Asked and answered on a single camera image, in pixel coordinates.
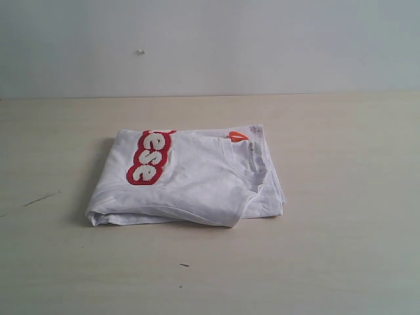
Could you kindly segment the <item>orange neck label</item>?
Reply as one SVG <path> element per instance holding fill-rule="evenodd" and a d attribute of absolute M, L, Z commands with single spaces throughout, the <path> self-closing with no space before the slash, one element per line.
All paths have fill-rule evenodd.
<path fill-rule="evenodd" d="M 231 142 L 241 142 L 241 141 L 249 140 L 249 138 L 246 135 L 239 133 L 237 131 L 230 131 L 228 134 L 228 138 L 231 140 Z"/>

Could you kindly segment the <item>white t-shirt red lettering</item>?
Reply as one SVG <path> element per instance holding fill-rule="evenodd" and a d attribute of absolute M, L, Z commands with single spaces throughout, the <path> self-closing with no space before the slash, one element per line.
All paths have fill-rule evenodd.
<path fill-rule="evenodd" d="M 249 140 L 231 142 L 230 131 Z M 118 132 L 86 210 L 93 226 L 277 217 L 284 194 L 262 125 Z"/>

THE PROBLEM: Exactly as written, give again every line from the one containing "Could you kindly segment the <item>white" through the last line of the material above, and no other lines.

WRITTEN SOLUTION:
Could you kindly segment the <item>white t-shirt red lettering</item>?
Reply as one SVG <path> element per instance holding fill-rule="evenodd" and a d attribute of absolute M, L, Z commands with single spaces throughout, the <path> self-closing with no space before the slash, one element per line.
All paths have fill-rule evenodd.
<path fill-rule="evenodd" d="M 249 140 L 231 142 L 230 131 Z M 118 132 L 86 210 L 93 226 L 277 217 L 284 194 L 262 125 Z"/>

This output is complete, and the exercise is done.